Ce qui distingue cette réforme des ajustements habituels

La particularité réside dans le transfert d’une partie de la charge financière vers les complémentaires santé. Les mutuelles et assureurs devront absorber une fraction plus importante du coût, ce qui pourrait se répercuter sur les cotisations dès 2027.

  • Les médicaments à service médical rendu modéré pourraient voir leur taux de remboursement par l’Assurance maladie baisser.
  • Les transports sanitaires non urgents font partie des postes où le reste à charge patient pourrait augmenter.
  • Les dispositifs médicaux (prothèses, orthèses, matériel respiratoire) sont également mentionnés dans les textes réglementaires.

Pour les assurés sans complémentaire, la hausse du reste à charge sera directe. Pour ceux couverts par une mutuelle, l’impact dépendra de la capacité de leur contrat à compenser le désengagement de l’Assurance maladie.

Liste actualisée de spécialités remboursables : décision ANSM du 2 septembre 2026

L’ANSM a mis à jour le 2 septembre 2026 la liste des spécialités agréées aux collectivités et remboursables. Parmi les ajouts figurent des antibiotiques, des antifongiques et un anticancéreux. Cette actualisation, publiée sur le site officiel de l’agence, élargit l’accès à des traitements jusqu’ici non pris en charge en ville ou dans certains établissements.
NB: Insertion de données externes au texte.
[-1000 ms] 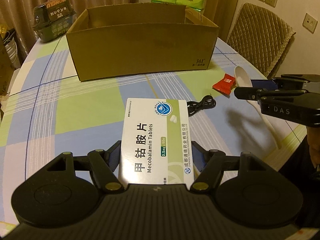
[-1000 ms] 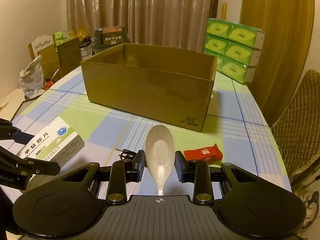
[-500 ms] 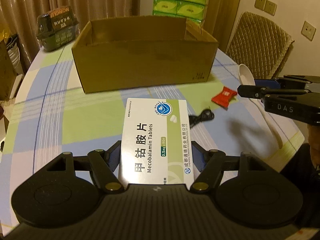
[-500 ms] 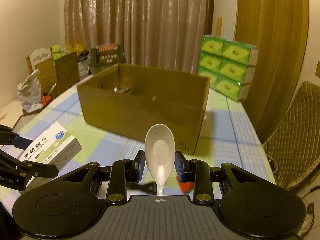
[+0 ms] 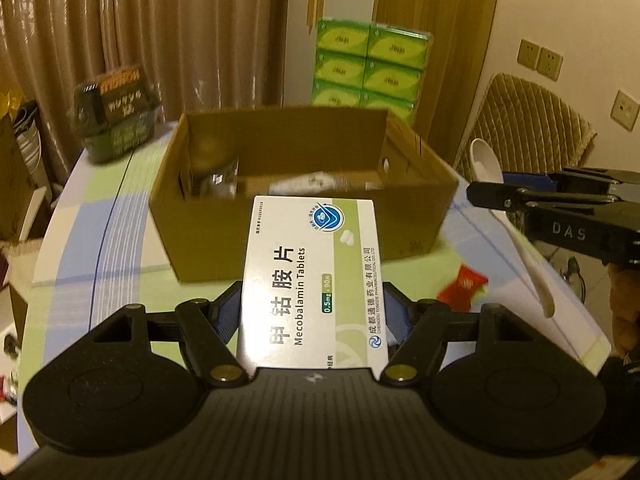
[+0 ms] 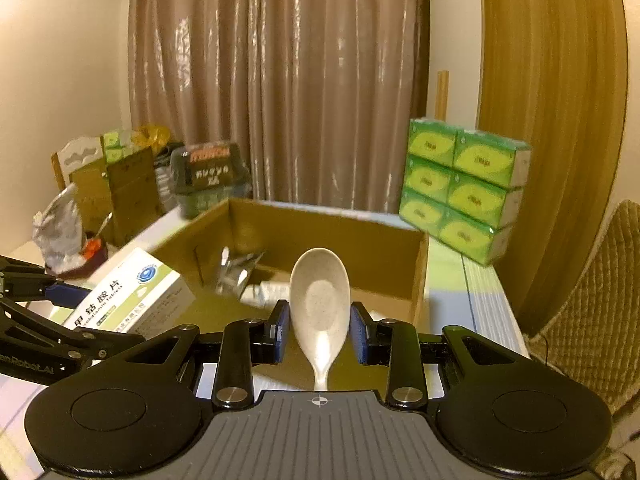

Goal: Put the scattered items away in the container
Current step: 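Carry the tablet box and spoon with both tools toward the cardboard box, then lower the tablet box into the box with the left tool while the right drops the spoon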

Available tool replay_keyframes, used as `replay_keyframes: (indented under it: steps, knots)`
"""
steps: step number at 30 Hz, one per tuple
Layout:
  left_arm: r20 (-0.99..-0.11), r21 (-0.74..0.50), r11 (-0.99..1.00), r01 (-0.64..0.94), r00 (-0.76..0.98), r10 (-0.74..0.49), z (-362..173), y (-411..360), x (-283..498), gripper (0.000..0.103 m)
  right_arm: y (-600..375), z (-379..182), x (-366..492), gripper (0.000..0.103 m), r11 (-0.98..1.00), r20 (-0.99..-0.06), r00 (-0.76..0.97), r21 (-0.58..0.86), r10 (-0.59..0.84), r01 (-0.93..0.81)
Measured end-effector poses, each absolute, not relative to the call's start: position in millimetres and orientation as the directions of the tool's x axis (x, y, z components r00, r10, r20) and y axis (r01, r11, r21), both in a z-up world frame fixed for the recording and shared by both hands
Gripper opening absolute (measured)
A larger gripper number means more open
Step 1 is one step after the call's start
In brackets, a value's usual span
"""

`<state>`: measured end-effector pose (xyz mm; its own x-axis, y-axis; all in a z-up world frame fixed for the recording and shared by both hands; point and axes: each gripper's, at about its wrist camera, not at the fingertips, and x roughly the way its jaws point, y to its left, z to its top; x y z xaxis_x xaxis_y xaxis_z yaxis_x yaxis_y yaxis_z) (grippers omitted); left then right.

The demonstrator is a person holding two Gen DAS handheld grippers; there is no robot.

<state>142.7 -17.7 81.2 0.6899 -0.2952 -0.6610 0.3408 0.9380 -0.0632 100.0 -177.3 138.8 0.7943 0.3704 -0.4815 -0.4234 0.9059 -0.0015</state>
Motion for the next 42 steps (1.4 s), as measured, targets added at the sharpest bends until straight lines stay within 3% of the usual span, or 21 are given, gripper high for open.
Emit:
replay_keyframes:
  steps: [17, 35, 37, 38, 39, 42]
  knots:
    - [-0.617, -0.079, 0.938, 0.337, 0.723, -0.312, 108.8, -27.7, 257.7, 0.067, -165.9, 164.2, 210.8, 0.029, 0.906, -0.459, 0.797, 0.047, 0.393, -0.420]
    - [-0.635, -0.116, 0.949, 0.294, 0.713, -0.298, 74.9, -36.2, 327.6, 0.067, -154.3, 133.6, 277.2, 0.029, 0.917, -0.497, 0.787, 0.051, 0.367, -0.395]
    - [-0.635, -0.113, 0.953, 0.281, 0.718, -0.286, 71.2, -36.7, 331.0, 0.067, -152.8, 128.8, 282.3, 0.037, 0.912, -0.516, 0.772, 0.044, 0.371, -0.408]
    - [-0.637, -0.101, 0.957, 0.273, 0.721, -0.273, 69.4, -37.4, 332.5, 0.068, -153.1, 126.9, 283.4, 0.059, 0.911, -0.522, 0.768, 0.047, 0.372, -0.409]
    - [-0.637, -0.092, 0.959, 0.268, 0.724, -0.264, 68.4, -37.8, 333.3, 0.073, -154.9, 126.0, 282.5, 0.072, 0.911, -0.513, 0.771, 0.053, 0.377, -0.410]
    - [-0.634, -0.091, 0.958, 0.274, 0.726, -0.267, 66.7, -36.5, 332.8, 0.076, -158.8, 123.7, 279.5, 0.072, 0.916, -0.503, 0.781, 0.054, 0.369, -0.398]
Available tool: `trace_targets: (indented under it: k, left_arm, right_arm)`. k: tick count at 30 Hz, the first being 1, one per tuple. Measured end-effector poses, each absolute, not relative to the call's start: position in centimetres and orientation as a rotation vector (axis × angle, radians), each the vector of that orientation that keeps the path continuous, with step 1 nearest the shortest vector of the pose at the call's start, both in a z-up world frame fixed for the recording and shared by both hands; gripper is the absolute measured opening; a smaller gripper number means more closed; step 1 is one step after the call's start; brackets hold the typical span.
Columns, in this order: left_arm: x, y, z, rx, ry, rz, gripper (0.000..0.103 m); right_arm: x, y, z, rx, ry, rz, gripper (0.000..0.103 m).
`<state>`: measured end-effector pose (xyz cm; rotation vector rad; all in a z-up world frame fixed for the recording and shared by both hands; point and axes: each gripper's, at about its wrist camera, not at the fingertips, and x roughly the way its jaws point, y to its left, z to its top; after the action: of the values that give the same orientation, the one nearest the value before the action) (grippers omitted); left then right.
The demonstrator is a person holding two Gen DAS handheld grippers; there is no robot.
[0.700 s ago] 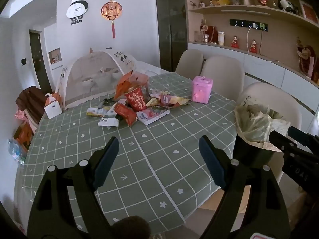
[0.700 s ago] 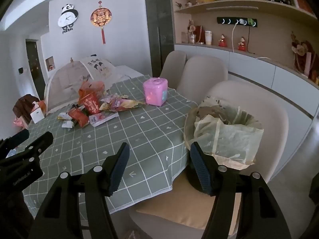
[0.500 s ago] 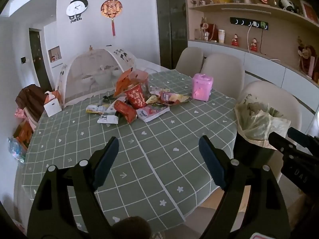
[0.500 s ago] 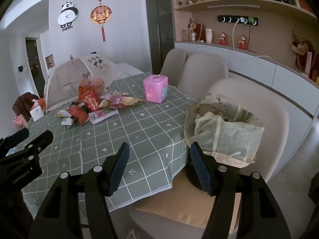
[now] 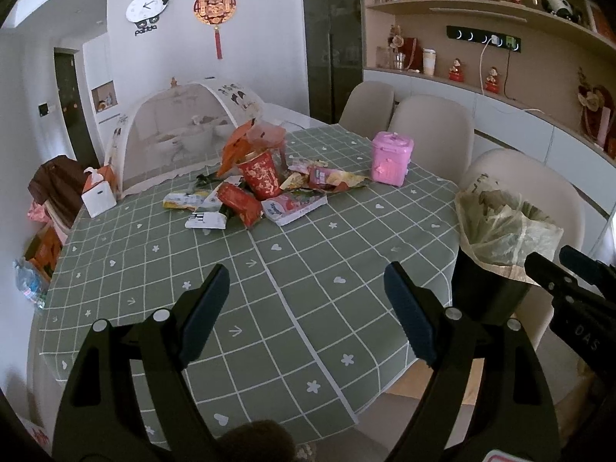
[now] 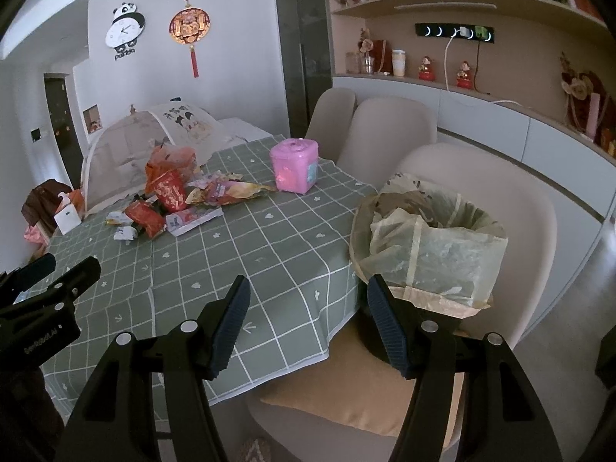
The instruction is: Collect trash
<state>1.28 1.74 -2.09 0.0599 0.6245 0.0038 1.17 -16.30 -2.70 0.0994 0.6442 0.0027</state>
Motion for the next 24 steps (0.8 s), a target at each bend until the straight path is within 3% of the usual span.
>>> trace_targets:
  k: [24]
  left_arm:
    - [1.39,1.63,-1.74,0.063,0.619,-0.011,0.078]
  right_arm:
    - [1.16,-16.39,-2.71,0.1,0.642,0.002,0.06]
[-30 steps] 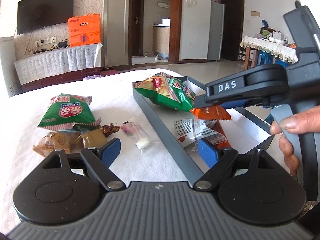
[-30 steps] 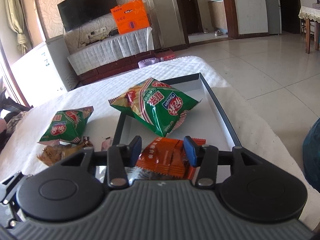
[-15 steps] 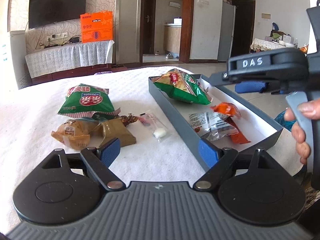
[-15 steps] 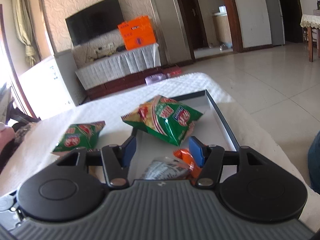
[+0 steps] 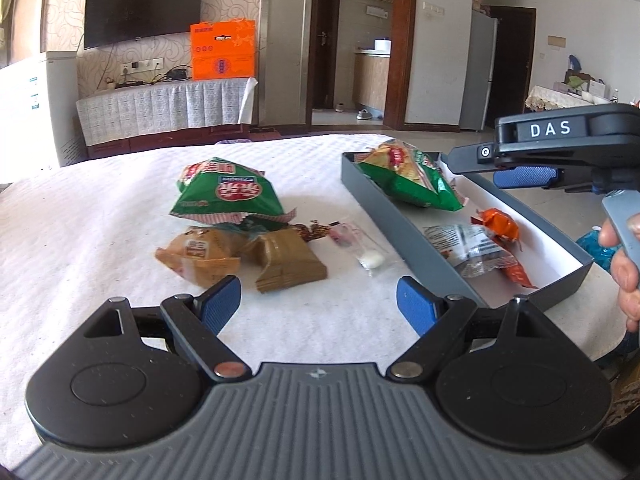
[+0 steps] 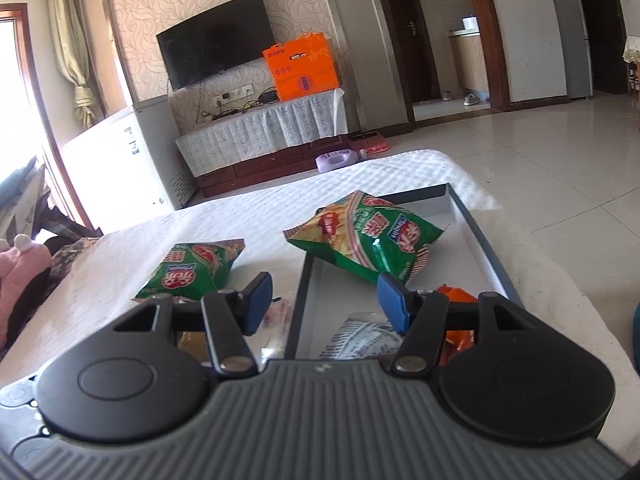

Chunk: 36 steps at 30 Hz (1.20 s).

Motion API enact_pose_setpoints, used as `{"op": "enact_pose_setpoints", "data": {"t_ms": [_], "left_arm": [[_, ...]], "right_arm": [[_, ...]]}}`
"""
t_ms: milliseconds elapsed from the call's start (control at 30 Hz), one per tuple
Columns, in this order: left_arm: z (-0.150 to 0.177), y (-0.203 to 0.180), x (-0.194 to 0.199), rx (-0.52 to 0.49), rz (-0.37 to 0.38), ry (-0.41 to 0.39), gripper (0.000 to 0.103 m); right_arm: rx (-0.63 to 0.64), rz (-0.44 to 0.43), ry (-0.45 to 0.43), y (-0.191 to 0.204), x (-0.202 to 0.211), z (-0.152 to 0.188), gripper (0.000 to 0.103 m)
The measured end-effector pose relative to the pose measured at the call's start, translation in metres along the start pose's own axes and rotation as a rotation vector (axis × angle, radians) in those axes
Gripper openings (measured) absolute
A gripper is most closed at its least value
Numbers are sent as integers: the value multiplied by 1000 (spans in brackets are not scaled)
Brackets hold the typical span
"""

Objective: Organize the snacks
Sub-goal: 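Grasp small white-green candy with left tool while right tool grasps tan square packet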

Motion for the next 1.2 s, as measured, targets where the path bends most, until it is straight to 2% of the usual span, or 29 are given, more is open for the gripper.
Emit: {"op": "enact_pose_setpoints", "data": {"t_ms": [200, 333, 500, 800, 967, 1033, 1200], "left_arm": [[6, 15, 5, 7, -30, 4, 88], [11, 32, 8, 14, -74, 5, 88], [13, 63, 11, 79, -136, -1, 88], [25, 101, 0, 134, -201, 48, 88], [27, 114, -9, 180, -198, 73, 87], [28, 115, -12, 180, -194, 84, 84], [28, 108, -18, 140, -171, 94, 82]], "right_arm": [[86, -74, 22, 37, -5, 5, 61], [162, -138, 89, 71, -16, 19, 61], [268, -155, 152, 102, -30, 36, 61], [272, -115, 231, 111, -52, 51, 61], [265, -100, 252, 113, -65, 55, 59], [264, -96, 260, 115, -70, 56, 59], [257, -78, 262, 118, -81, 58, 59]]}}
Point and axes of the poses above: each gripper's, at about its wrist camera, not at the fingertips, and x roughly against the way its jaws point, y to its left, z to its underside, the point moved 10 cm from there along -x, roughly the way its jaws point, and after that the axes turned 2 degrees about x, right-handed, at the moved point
L’ajout d’antibiotiques à la liste intervient dans un contexte de tensions régulières sur les stocks de certaines molécules. L’inscription d’un anticancéreux ouvre la possibilité d’une prise en charge hospitalière sans passer par une autorisation temporaire d’utilisation.

Les semaines à venir préciseront si d’autres spécialités rejoignent la liste lors des prochaines mises à jour. Le rythme de ces décisions s’est accéléré depuis le début de l’année, avec plusieurs publications au Journal officiel en l’espace de quelques jours début septembre.